- _EXERCISE PROMPT_
In the material below, the lines between the one holding "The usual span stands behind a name" and the one holding "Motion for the", inclusive, are to be set down word for word. Pictures stay out.

***

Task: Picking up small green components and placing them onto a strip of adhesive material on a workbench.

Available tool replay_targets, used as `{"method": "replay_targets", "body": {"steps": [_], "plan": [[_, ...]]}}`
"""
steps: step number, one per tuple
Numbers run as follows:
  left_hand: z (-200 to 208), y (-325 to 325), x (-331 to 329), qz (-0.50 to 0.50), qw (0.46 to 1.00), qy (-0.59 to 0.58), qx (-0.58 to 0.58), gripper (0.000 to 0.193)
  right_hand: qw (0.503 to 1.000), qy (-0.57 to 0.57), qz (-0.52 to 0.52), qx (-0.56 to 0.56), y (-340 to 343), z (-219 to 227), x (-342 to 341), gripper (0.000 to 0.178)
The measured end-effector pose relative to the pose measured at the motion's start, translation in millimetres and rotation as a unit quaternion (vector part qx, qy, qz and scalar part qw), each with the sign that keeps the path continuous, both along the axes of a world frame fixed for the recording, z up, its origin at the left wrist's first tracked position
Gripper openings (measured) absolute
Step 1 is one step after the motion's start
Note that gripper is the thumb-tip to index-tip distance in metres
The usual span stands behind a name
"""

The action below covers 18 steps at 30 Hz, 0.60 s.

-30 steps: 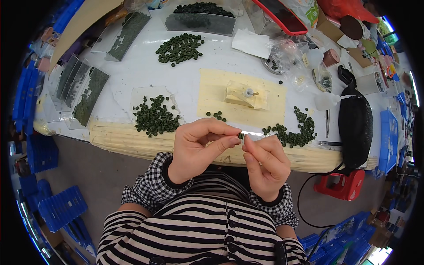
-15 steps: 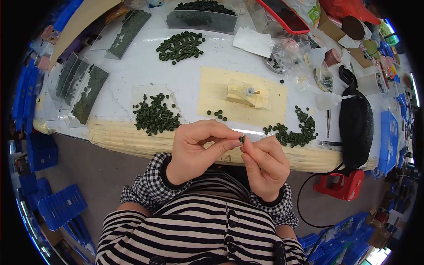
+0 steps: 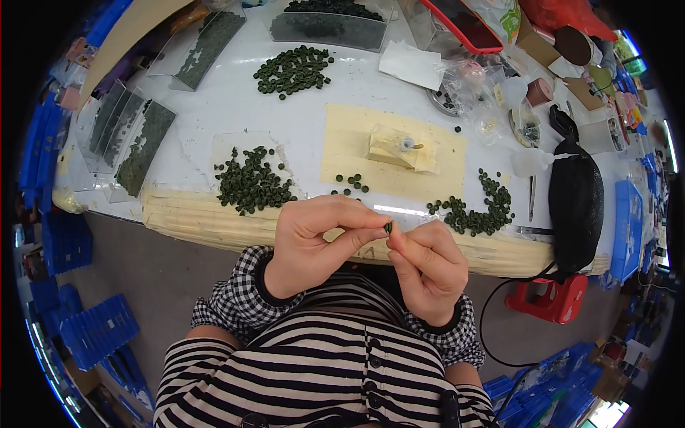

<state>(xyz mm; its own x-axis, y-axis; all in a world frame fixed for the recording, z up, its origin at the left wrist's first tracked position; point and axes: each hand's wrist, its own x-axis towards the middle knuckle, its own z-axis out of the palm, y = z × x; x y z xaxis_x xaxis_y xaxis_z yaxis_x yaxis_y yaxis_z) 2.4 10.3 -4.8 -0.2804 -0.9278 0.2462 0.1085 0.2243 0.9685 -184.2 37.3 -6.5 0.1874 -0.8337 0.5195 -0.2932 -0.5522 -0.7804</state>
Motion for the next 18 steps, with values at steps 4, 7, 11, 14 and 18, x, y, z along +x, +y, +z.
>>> {"method": "replay_targets", "body": {"steps": [4,7,11,14,18], "plan": [[-1.2,-0.4,-0.4,0.005,1.0,0.014,0.027,0.015,1.0,0.007,-0.002,-0.009,-0.2,-1.0,0.0,0.033],[0.3,-2.7,1.1,0.007,1.0,-0.013,-0.01,0.015,1.0,0.006,0.003,0.002,-0.4,-1.3,-0.9,0.033],[3.5,-2.6,3.0,-0.007,1.0,-0.026,-0.002,0.017,1.0,0.002,0.005,0.005,-0.3,-0.8,-0.9,0.034],[1.3,-2.1,3.0,-0.002,1.0,-0.017,0.004,0.016,1.0,0.001,0.005,0.008,0.2,-0.6,-0.3,0.034],[-1.3,-2.5,2.3,0.007,1.0,-0.01,-0.005,0.015,1.0,-0.001,0.005,0.012,0.7,-0.4,0.5,0.034]]}}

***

- _ANSWER FOR THE TASK_
The usual span stands behind a name
"""

The action below covers 18 steps at 30 Hz, 0.60 s.

-30 steps: 
-15 steps: 
+0 steps: 

<state>(xyz mm; its own x-axis, y-axis; all in a world frame fixed for the recording, z up, its origin at the left wrist's first tracked position; point and axes: each hand's wrist, its own x-axis towards the middle knuckle, its own z-axis out of the palm, y = z × x; x y z xaxis_x xaxis_y xaxis_z yaxis_x yaxis_y yaxis_z) 2.4 10.3 -4.8 -0.2804 -0.9278 0.2462 0.1085 0.2243 0.9685 -184.2 37.3 -6.5 0.1874 -0.8337 0.5195 -0.2932 -0.5522 -0.7804</state>
Motion for the next 18 steps, with values at steps 4, 7, 11, 14 and 18, x, y, z along +x, +y, +z.

Nothing more is required for this answer.